Video:
This repository contains source code for experiments in the paper titled "RealAnt: An Open-Source Low-Cost Quadruped for Research in Real-World Reinforcement Learning" by Rinu Boney*, Jussi Sainio*, Mikko Kaivola, Arno Solin, and Juho Kannala. It consists of:
- Supporting software for reinforcement learning with the RealAnt robot
- PyTorch implementations of REDQ, TD3 and SAC algorithms
- MuJoCo and PyBullet environments of the RealAnt robot
RealAnt is a minimal and low-cost (~350€ in materials) physical version of the popular 'Ant' benchmark used in reinforcement learning. It can be built using easily available electronic components and a 3D printed body. Code for the RealAnt platform including the 3D models, microcontroller board firmware, Python interface and pose estimation is available here: https://github.com/OteRobotics/realant
Observation space (29-dim):
- x, y, and z velocities of the torso (3),
- z position of the torso (1),
- sin and cos values of Euler angles of the torso (6),
- velocities of Euler angles of the torso (3),
- angular positions of the joints (8), and
- angular velocities of the joints (8).
We rely on augmented reality (AR) tag tracking using ArUco tags for pose estimation.
Action space (8-dim): set-points for the angular positions of the robot joints.

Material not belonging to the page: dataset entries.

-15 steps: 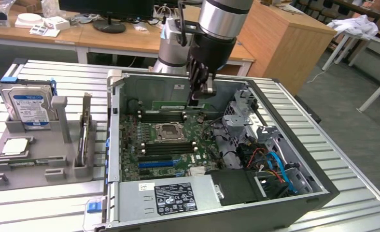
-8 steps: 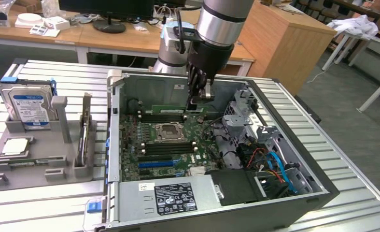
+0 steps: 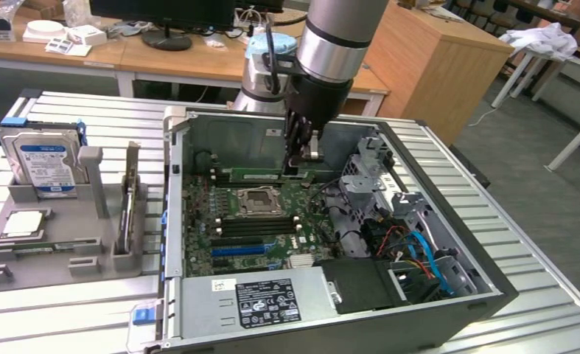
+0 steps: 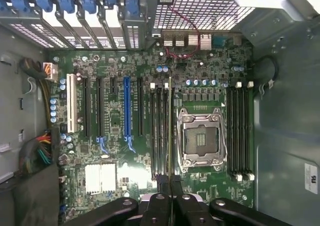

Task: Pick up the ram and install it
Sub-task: 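Insert the ram into the slot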

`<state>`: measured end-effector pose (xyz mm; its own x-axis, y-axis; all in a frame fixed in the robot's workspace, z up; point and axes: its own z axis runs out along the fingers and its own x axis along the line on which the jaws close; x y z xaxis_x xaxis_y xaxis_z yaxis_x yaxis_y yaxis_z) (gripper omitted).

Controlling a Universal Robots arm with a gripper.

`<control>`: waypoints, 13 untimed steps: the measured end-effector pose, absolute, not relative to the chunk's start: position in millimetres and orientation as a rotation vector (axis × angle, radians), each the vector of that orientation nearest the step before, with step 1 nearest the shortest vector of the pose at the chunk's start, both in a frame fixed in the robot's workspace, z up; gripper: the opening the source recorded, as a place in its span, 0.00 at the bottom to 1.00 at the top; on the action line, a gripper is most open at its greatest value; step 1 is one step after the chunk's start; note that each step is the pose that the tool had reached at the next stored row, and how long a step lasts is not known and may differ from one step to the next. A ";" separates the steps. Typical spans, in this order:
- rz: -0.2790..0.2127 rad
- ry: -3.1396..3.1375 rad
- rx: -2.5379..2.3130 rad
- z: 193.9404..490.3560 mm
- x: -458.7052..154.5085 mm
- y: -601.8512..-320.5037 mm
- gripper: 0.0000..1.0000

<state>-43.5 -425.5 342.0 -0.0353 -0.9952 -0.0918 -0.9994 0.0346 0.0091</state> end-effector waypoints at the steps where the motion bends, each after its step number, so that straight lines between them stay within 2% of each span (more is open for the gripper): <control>1: 0.109 2.216 -2.139 340.3 -43.5 -425.5 0.12; 13: 0.110 2.216 -2.140 318.8 -43.5 -425.5 0.12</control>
<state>-43.5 -425.5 318.8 -0.0354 -0.9951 -0.0918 -0.9993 0.0346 0.0105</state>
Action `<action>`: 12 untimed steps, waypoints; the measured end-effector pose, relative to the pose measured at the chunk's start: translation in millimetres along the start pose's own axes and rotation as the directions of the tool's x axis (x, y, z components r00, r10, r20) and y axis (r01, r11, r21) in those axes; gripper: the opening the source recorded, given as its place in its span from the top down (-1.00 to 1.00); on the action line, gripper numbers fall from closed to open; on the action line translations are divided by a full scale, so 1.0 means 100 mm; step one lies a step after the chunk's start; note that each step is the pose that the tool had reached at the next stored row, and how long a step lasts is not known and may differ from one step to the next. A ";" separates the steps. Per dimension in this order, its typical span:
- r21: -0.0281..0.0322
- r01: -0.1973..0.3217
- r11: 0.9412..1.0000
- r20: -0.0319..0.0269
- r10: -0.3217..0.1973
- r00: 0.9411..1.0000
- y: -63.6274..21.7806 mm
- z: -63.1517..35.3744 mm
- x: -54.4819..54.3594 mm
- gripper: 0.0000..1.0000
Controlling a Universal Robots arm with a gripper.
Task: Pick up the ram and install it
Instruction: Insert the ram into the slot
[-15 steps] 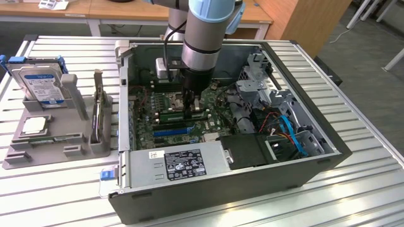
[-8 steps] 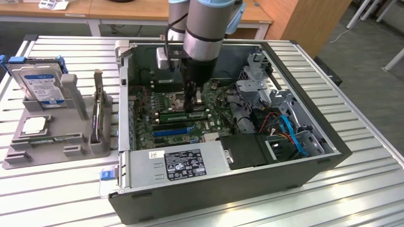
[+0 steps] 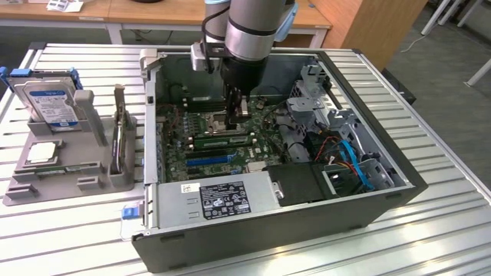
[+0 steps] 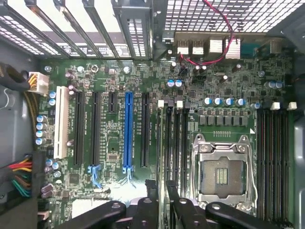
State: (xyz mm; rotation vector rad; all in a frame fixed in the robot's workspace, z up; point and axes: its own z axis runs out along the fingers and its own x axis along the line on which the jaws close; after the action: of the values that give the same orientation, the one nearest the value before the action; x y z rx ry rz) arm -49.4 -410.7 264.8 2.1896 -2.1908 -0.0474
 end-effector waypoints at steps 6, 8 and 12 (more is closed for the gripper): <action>0.000 0.000 1.000 0.000 0.000 1.000 0.000 0.000 0.00 0.79; 0.000 0.000 1.000 0.000 0.000 1.000 0.000 0.000 0.00 0.79; 0.000 0.000 1.000 0.000 0.000 1.000 0.000 0.000 0.00 0.79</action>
State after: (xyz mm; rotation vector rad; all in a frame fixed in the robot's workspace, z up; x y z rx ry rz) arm -49.4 -410.7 264.8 2.1895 -2.1907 -0.0474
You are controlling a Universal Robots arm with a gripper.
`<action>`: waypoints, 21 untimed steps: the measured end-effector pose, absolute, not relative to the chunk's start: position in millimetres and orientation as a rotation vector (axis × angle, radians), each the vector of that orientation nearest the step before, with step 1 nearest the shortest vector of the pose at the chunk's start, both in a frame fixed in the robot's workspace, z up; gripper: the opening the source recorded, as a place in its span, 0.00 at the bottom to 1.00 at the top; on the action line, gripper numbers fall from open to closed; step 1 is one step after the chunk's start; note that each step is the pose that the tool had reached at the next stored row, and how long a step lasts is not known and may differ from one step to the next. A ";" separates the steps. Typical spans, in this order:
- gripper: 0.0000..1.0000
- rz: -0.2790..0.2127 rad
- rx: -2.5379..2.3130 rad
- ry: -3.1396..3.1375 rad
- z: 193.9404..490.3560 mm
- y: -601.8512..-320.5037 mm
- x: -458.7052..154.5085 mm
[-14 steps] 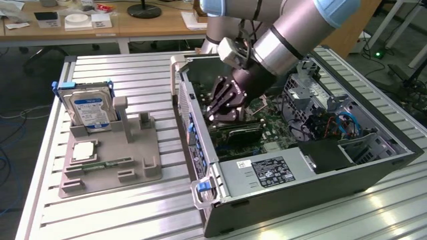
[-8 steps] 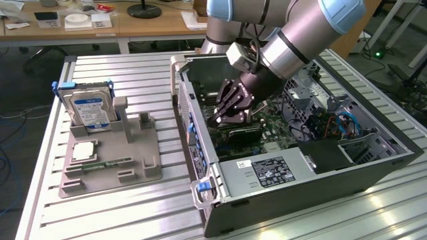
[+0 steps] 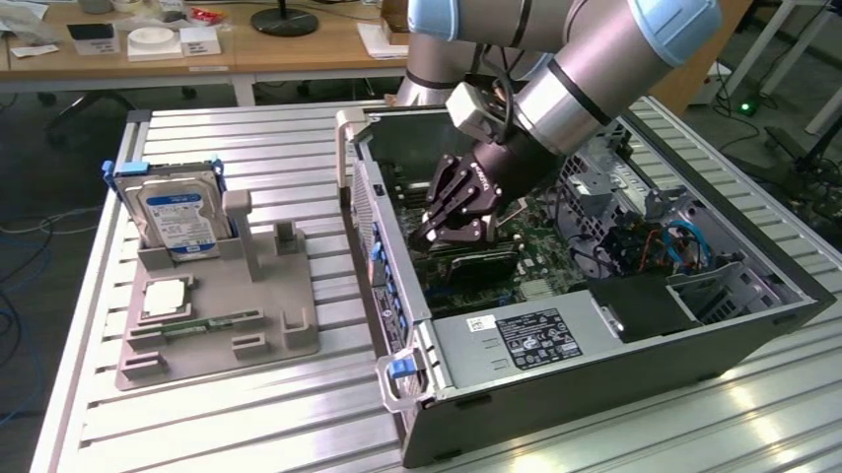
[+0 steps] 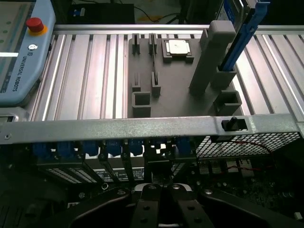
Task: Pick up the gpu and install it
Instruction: 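Press down on the gpu until it lock into place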
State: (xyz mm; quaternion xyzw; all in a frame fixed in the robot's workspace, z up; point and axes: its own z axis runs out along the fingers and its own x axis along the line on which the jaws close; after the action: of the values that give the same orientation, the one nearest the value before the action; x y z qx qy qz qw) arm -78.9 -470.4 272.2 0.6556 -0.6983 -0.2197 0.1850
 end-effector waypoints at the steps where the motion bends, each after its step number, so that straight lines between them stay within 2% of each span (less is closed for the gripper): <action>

We consider three benchmark tasks:
- Stand upright.
- Turn 180 degrees.
- Walk forward as fast as possible.
REDQ and TD3 algorithms are able to successfully learn all three tasks. With REDQ, learning to stand takes around 5 minutes of experience, learning to turn takes 5 minues of experience, and learning to walk takes 10 minutes of experience.
The training code is decoupled into a training client and a rollout server, communicating using ZeroMQ. The training client (train_client.py
) controls the whole learning process. It sends the latest policy weights to the rollout server (rollout_server.py
) at the beginning of each episode. The rollout server loads the policy weights, collects the latest observations from the robot, and sends the action computed using the policy network back to the robot. After completing an episode, the rollout server sends back the collected data to the train client. The newly collected data is added to a replay buffer and the agent is updated a few times by sampling from this replay buffer.
The train client and rollout server can be run in different machines. For example, the data collection (with rollout server) can be performed on a low-end computer and training (with train client) can be performed on a high-end computer.
Setup the robot and run
python rollout_server.py
and
python train_client.py --n_episodes 250
for reinforcement learning with the robot.
The train client logs all data into a newly created experiment folder. After each episode, the robot position and orientation should be reset manually (if necessary). If training gets stuck due to broken serial link or camera observations, restart the the respective script(s), the rollout server, and run python train_client.py --resume <exp_folder>
to resume training.
We also provide plotting code:
visualize_episode.py
to visualize the observations, actions, and rewards during an episode.visualize_returns.py
to plot the cumulative rewards of a training run.
The simulator environments of the RealAnt robot can be used as:
import gym
import realant_sim
env = gym.make('RealAntMujoco-v0')
env = gym.make('RealAntBullet-v0')
The results reported in the paper can be reproduced by running:
python train.py
Optional arguments:
Parameter | Default | Description |
---|---|---|
--agent | redq | 'redq' or 'td3' or 'sac' |
--env | mujoco | 'mujoco' or 'pybullet' |
--task | walk | 'sleep' or 'turn' or 'walk |
--seed | 1 | random seed |
--latency | 2 | number of steps by which observations are delayed, where 1 step = 0.05 s |
--xyz_noise_std | 0.01 | std of Gaussian noise added to body_xyz measurements |
--rpy_noise_std | 0.01 | std of Gaussian noise added to body_rpy measurements |
--min_obs_stack | 4 | number of past observations to be stacked |
--n_updates_mul | 8 | multiply number of updates after each episode |
--critic_num_nets | 4 | number of critic networks for REDQ |
The PyBullet environment only supports the 'walk' task and does not support the latency or delay argments.
This project is licensed under the terms of the MIT license. See LICENSE file for details.